Weitere Informationen:
www.arl-net.de


Hintergrund
Die Akademie für Raumforschung und Landesplanung (ARL), Leibniz-Forum für Raumwissenschaften, ist eine selbständige und unabhängige raumwissenschaftliche Einrichtung öffentlichen Rechts mit Sitz in Hannover. Als Forum und Kompetenzzentrum für nachhaltige Raumentwicklung erforscht die ARL auf nationaler und internationaler Ebene räumliche Strukturen und Entwicklungen, ihre Ursachen und Wirkungen sowie Möglichkeiten ihrer politisch-planerischen Steuerung.
Alleinstellungsmerkmal der Akademie ist ihre integrative Perspektive, die auf der inter- und transdisziplinären Zusammenarbeit in zeitlich befristeten Arbeitsgremien gründet. Im Netzwerk der ARL wirken gewählte Akademiemitglieder und weitere Expertinnen und Experten sowie der Nachwuchs aus verschiedenen wissenschaftlichen Disziplinen und der Planungspraxis aktiv zusammen.
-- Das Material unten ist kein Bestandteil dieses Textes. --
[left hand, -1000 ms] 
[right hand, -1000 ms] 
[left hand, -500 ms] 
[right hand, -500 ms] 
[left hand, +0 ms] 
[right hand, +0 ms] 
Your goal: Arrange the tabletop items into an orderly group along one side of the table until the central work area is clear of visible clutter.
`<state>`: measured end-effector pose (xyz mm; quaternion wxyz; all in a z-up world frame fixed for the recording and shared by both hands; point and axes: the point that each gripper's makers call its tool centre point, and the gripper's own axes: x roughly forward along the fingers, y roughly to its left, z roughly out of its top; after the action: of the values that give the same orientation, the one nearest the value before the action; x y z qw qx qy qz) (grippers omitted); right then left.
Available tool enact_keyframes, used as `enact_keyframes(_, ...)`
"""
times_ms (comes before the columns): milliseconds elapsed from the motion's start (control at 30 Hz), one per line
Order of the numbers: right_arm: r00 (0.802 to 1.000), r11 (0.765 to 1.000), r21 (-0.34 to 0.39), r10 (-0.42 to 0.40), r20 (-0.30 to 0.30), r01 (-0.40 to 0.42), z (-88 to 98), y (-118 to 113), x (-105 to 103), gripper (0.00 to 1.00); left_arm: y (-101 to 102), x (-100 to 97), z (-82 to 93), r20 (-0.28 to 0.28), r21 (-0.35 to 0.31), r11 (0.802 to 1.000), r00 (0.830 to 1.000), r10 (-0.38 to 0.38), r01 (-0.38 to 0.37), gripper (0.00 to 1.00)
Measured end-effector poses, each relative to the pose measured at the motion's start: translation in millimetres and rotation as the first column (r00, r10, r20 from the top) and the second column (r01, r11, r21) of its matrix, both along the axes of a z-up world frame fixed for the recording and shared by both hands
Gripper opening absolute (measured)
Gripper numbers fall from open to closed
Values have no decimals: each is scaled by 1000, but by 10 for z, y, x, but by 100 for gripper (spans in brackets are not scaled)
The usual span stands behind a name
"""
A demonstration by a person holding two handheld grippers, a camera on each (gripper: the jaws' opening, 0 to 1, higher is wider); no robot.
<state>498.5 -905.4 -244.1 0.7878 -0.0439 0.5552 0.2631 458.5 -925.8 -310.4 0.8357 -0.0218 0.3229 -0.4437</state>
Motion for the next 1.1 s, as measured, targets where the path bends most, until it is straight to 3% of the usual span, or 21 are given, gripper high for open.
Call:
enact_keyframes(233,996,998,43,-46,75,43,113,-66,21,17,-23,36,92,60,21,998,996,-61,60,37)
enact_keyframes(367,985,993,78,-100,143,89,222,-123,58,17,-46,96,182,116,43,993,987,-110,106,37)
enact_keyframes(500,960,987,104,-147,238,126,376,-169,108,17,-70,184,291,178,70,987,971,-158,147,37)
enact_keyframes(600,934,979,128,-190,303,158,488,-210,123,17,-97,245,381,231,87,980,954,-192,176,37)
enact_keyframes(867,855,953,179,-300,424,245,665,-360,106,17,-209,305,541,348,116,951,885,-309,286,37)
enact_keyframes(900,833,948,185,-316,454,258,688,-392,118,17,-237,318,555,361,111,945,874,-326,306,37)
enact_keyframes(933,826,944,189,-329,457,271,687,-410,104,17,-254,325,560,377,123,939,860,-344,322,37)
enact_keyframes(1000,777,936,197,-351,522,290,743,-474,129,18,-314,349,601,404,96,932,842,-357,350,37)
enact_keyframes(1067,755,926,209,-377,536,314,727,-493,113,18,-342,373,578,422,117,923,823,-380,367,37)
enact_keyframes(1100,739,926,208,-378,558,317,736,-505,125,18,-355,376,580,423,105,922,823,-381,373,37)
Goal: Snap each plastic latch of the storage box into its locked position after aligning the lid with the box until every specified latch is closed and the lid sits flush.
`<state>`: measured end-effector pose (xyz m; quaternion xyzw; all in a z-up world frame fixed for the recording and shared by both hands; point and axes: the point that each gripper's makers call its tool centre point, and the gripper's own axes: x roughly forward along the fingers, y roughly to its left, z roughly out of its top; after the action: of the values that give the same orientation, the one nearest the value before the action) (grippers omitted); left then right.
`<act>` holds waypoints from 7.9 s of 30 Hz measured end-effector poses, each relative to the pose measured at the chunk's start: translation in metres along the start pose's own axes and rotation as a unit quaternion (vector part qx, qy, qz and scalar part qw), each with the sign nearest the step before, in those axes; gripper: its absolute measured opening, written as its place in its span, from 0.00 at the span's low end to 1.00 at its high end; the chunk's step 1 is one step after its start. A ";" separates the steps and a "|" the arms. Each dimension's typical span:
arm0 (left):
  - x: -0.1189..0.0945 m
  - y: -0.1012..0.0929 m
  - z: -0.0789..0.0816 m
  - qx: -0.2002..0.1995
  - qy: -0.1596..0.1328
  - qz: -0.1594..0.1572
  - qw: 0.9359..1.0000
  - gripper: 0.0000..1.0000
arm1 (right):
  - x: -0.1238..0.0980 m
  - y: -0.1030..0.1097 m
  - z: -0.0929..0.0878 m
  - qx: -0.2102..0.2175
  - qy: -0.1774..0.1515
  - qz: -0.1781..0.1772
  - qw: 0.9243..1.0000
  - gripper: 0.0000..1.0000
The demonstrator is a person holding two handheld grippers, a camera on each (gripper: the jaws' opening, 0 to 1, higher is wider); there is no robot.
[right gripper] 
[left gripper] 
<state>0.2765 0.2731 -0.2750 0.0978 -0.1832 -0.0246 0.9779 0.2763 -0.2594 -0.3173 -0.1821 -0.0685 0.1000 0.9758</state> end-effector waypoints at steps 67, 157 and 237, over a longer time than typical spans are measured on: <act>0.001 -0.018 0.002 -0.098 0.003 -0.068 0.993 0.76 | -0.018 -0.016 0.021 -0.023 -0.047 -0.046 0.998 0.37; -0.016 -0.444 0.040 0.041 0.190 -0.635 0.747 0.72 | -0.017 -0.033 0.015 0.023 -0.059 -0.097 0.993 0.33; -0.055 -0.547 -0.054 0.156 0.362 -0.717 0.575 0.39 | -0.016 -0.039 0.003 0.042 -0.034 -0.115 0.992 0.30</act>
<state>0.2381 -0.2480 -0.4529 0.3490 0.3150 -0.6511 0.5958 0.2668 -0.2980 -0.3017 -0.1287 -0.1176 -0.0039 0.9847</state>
Wissenschaftliches und praktisches Wissen wird so integriert und neues, vor allem anwendungsorientiertes Wissen generiert und weitergegeben. Die Ergebnisse der Akademiearbeit finden durch die Mitwirkenden direkt Anwendung in der jeweiligen hauptamtlichen Tätigkeit sowie in der Aus- und Weiterbildung. Darüber hinaus stellt die Geschäftsstelle – als Impulsgeberin, Management- und Koordinationseinrichtung – dieses gesellschaftlich relevante Wissen über zielgruppenspezifische Veröffentlichungs-, Beratungs-, Transfer- und Veranstaltungsformate der Forschung, Planungspraxis, Politik und Verwaltung sowie der interessierten Öffentlichkeit zur Verfügung.